If you have /proc/*/fdinfo/* being read from at the time of final close(2),
you'll get file_count(file) > 1 the last time ->flush() is called.  In other
words, we'd get the data not committed at all.

	And that problem is shared with /dev/st*, unfortunately ;-/
We could somewhat mitigate that by having fs/proc/fd.c:seq_show() call
->flush() before fput(), but that would still hide errors from close(2)
(and still have close(2) return before the data is flushed).

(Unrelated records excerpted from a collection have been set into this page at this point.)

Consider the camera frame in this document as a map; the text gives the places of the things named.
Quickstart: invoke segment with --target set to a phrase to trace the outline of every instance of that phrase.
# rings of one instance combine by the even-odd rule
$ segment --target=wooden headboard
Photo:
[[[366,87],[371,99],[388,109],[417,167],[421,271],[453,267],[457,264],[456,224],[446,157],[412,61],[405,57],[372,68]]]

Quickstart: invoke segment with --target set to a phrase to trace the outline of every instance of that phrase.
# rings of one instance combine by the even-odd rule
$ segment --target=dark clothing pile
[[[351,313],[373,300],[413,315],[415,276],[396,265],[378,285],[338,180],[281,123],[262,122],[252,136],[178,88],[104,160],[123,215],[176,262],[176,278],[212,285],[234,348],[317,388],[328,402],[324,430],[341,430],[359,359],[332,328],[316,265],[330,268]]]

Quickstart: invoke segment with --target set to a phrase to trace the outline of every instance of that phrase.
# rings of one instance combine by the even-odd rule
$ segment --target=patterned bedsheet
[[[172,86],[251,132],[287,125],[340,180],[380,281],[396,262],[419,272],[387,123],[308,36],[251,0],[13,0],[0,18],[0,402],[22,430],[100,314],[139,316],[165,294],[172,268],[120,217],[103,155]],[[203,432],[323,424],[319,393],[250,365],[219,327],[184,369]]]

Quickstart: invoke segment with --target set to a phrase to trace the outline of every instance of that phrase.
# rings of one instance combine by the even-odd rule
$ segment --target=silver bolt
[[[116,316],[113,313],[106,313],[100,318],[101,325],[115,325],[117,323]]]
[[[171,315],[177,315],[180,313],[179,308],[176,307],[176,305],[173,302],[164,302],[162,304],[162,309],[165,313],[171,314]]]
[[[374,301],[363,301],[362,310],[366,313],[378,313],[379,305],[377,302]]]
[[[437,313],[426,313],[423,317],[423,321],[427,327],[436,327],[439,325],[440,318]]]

	read() on /proc/*/fdinfo/* does the following:

find the task_struct
grab its descriptor table, drop task_struct
lock the table, pick struct file out of it
bump struct file refcount, unlock the table
        seq_printf(m, "pos:\t%lli\nflags:\t0%o\nmnt_id:\t%i\n",
                   (long long)file->f_pos, f_flags,
                   real_mount(file->f_path.mnt)->mnt_id);
        show_fd_locks(m, file, files);
        if (seq_has_overflowed(m))
                goto out;
        if (file->f_op->show_fdinfo)
                file->f_op->show_fdinfo(m, file);
drop the file reference (with fput()).

	Before "procfs: Convert /proc/pid/fdinfo/ handling routines to
seq-file v2" (in 2012), we did just snprintf() while under the lock on
descriptor table.  That commit moved the printf part from under the lock,
at the cost of grabbing and dropping file reference.  Shortly after that
"procfs: add ability to plug in auxiliary fdinfo providers" has added
->show_fdinfo() there, making it impossible to call under the descriptor
table lock - that method can block (and does so for eventpoll, idiotify,
etc.)

	We really want ->show_fdinfo() to happen before __fput() gets
anywhere near ->release().  And even the non-blocking cases can be too
costly to do under the descriptor table lock.  OTOH, it can very well be
done after or during ->flush(); the only problematic case right now
is /dev/st* that has its ->flush() do nothing in case if file_count(file)
is greater than 1.

	One kludgy way to handle that would be to have something like
FMODE_SUCKY_FLUSH that would have fs/proc/fd.c:seq_show() just do
the damn thing still under descriptor table lock and skip the rest
of it - /dev/st* has nothing in ->show_fdinfo(), and show_fd_locks()
is not too terribly costly.  Still best avoided in default case,
but...

	Another possibility is to have a secondary counter, with
__fput() waiting for it to go down to zero and fdinfo reads bumping
(and then dropping) that instead of the primary counter.  Not sure
which approach is better - adding extra logics in __fput() for the
sake of one (and not terribly common) device is not nice, but another
variant really is an ugly kludge ;-/  OTOH, this kind of "take
a secondary reference, ->release() will block until you drop it"
interface can breed deadlocks; procfs situation, AFAICS, allows to
use it safely, but it's begging to be abused...

	Ideas?  I don't like either approach, to put it very mildly,
so any cleaner suggestions would be very welcome.

PS: just dropping the check in st_flush() is probably a bad idea -
as it is, it can't overlap with st_write() and after such change it
will...